TypeOneGrit has about 3,000 members on Facebook who ascribe to a program devised by Dr. Richard Bernstein, an 84-year-old physician with Type 1 diabetes. His book, “Dr. Bernstein’s Diabetes Solution,” recommends limiting daily carb intake to about 30 grams, the amount in a sweet potato or about four or five cups of cooked broccoli. Bernstein recommends foods such as nonstarchy vegetables, seafood, nuts, meat, yogurt, tofu and recipes made with almond flour, sugar substitutes and other low-glycemic ingredients. His plan emphasizes protein intake, which he says is especially important for growing children.

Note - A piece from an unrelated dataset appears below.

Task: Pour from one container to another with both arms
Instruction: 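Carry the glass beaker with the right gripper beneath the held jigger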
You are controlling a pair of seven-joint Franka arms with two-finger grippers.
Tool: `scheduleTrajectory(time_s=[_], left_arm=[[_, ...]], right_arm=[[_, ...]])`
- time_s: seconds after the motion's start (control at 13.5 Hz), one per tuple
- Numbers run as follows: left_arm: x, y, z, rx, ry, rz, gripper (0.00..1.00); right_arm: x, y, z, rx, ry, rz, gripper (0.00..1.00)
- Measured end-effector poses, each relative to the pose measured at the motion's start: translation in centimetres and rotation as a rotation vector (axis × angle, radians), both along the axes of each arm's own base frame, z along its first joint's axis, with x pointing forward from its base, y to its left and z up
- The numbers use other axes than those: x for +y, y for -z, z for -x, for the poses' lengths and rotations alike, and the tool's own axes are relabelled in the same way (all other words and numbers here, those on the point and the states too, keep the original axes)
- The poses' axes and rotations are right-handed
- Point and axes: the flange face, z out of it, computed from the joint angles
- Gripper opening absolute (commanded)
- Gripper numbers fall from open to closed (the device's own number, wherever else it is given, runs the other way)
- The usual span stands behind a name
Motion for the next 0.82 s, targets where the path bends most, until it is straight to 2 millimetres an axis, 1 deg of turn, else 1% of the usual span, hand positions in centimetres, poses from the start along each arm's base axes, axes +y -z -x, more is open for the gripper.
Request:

The most striking finding of the new report was that A1C levels, on average, fell from 7.15 percent, in the diabetic range, to 5.67 percent, which is normal. The rate of diabetes-related hospitalizations also fell, from 8 percent before the diet to 2 percent after, including fewer hospitalizations for hypoglycemic seizures. Those following the diet had increased LDL cholesterol, most likely from consuming more saturated fat, which some experts said was potentially concerning and deserved further study. But other heart disease risk factors appeared favorable: They had high HDL cholesterol, the protective kind, and low triglycerides, a type of fat in the blood linked to heart disease.

Dr. Joyce Lee, a diabetes expert at the University of Michigan who was not involved in the study, said that the findings were impressive and merited further follow-up, and that patients who wanted to explore a low-carb approach might do so while being monitored by their health care team. But she also noted that the patients in the new study were a “highly motivated” group, and that it would be difficult for many people to adopt the restrictive regimen they followed.

“The reality is that it’s really hard to do low-carb, given our cultural norms,” said Lee, a professor of pediatrics at the University of Michigan.

In an interview, Bernstein, a co-author on the paper, said it demonstrates what he sees in his practice: that there are diabetics on his regimen “who are walking around with normal blood sugars and they are happy about it, healthy, and growing if they are kids.”

Derek Raulerson, 46, a human resources manager in Alabama, agrees. Both he and his son, Connor, 13, have Type 1 diabetes. Raulerson said he struggled for years to control his blood sugar. But six years ago, he gave up juice, bread, potatoes and other simple carbs, and made protein and nonstarchy vegetables the focus of his meals. Since going low-carb, he said, he has lost weight, cut in half the amount of insulin he uses daily, and watched his A1C fall from the diabetic range to normal levels. “I have normalized, steady blood sugars now,” he said. “I am no longer on the roller coaster.”